My question is closely related to existing discussions on Statalist like this one. I want to raise a new question because I want to look at more complex patterns of panels beyond numbers of consecutive spells.
Say, given a panel of firms, I want to check how many years that firm owns no real estate property land == 0
before it buys some land > 0
.
Or, even more sophisticatedly, how many years the firm's property is below some level land < 0.05 * land[s]
where s
refers to the year a firm purchases real estate property.
My first thought is to use egen
command. But unlike other usual cases, the specific time of property purchase is different for each firm, or even doesn't exist.
My second thought is to use the package xtpatternvar
, with slight modifications. However, with limited knowledge of Stata programming, I don't quite understand its source code.
Let's focus on your real problem, which is not understanding xtpatternvar
(SSC, as you should explain), but determining, in panel data, for how long does a variable satisfy some condition in each panel before it satisfies the complementary condition. It's not easy, but it's important to generalise beyond particular examples you have in posing questions here. Other people may not care about land purchase data, but they may have the same general kind of problem.
This is just a couple of small twists on the problem discussed in http://www.stata.com/support/faqs/data-management/dropping-spells-of-missing-values/ That FAQ discusses various techniques. I will just pick one. The entire FAQ may be worth study. (Further moral: look at the FAQs on StataCorp's website.)

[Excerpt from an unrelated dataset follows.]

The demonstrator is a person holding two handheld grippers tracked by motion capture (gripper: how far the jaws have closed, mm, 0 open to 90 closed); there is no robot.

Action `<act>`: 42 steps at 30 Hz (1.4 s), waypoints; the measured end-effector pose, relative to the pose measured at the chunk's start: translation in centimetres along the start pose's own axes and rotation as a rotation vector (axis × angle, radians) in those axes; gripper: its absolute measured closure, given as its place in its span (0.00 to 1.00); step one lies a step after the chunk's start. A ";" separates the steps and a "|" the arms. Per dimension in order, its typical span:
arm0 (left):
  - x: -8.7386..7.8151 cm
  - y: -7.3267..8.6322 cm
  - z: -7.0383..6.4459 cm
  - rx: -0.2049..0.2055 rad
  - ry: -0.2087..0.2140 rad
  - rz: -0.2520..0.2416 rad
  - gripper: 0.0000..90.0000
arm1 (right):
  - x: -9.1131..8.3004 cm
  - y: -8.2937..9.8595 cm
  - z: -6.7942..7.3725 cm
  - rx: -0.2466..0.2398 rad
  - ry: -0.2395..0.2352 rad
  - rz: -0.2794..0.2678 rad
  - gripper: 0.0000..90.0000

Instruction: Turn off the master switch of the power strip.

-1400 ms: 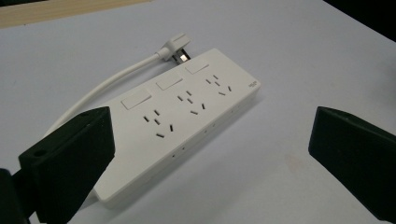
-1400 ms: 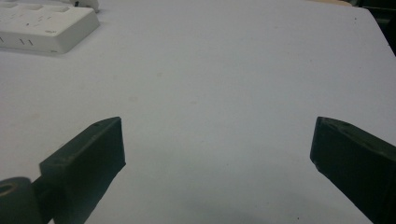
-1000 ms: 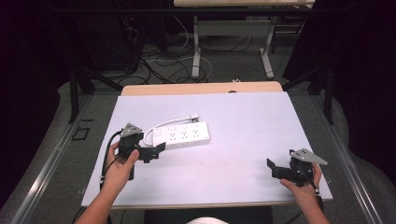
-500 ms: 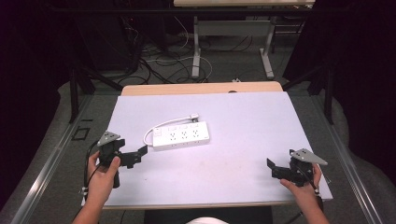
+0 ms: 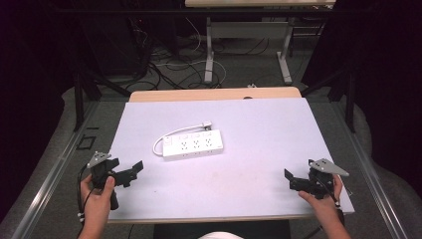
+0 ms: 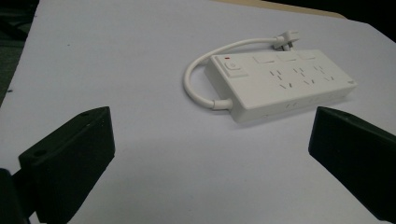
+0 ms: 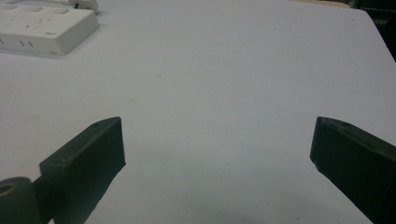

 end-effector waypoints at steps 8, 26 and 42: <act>0.5 1.0 1.0 -0.020 -0.023 -0.012 0.01 | 0.0 0.0 0.0 0.012 -0.001 0.002 0.03; 2.2 2.7 2.2 0.006 -0.066 0.026 0.01 | -0.1 0.1 0.0 0.007 -0.002 0.009 0.03; 3.1 3.4 1.6 0.038 -0.058 0.068 0.00 | 0.1 0.0 0.0 0.006 -0.006 -0.003 0.03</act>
Point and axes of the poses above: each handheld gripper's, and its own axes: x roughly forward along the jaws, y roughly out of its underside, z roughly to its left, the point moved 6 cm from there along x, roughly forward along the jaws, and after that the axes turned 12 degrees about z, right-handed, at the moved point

It's also a good idea to give data they can use straight away to people who answer. On Statalist people are asked to use dataex
(SSC), and there is no reason for lower standards here. That is consistent with https://stackoverflow.com/help/mcve
The first time (here year) in each panel is the minimum of the time variable in each panel. (In some datasets, you may not need to calculate that; you know it's always a particular time.) The first time some condition is satisfied is again a minimum, but now necessarily conditional. The time lapse you want is just the difference between them. Note that there is no assumption in the code of xtset
or tsset
data; no assumption of equally spaced values or balanced panels; and no assumption that there is a spell of complementary values at the beginning of each panel. Note that the solution is of the same kind for your "sophisticated" problem.
clear
input float(firm response year)
1 0 2001
1 0 2002
1 12 2003
1 345 2004
1 6789 2005
2 12 2001
2 345 2002
2 6789 2003
2 12 2004
2 34 2005
end
egen first = min(year), by(firm)
egen first_pos = min(cond(response > 0, year, .)), by(firm)
gen time_to_first_pos = first_pos - first
list
+-------------------------------------------------------------+
| firm time response year first_~s first time_t~s |
|-------------------------------------------------------------|
1. | 1 1 0 2001 2003 2001 2 |
2. | 1 2 0 2002 2003 2001 2 |
3. | 1 3 12 2003 2003 2001 2 |
4. | 1 4 345 2004 2003 2001 2 |
5. | 1 5 6789 2005 2003 2001 2 |
|-------------------------------------------------------------|
6. | 2 1 12 2001 2001 2001 0 |
7. | 2 2 345 2002 2001 2001 0 |
8. | 2 3 6789 2003 2001 2001 0 |
9. | 2 4 12 2004 2001 2001 0 |
10. | 2 5 34 2005 2001 2001 0 |
+-------------------------------------------------------------+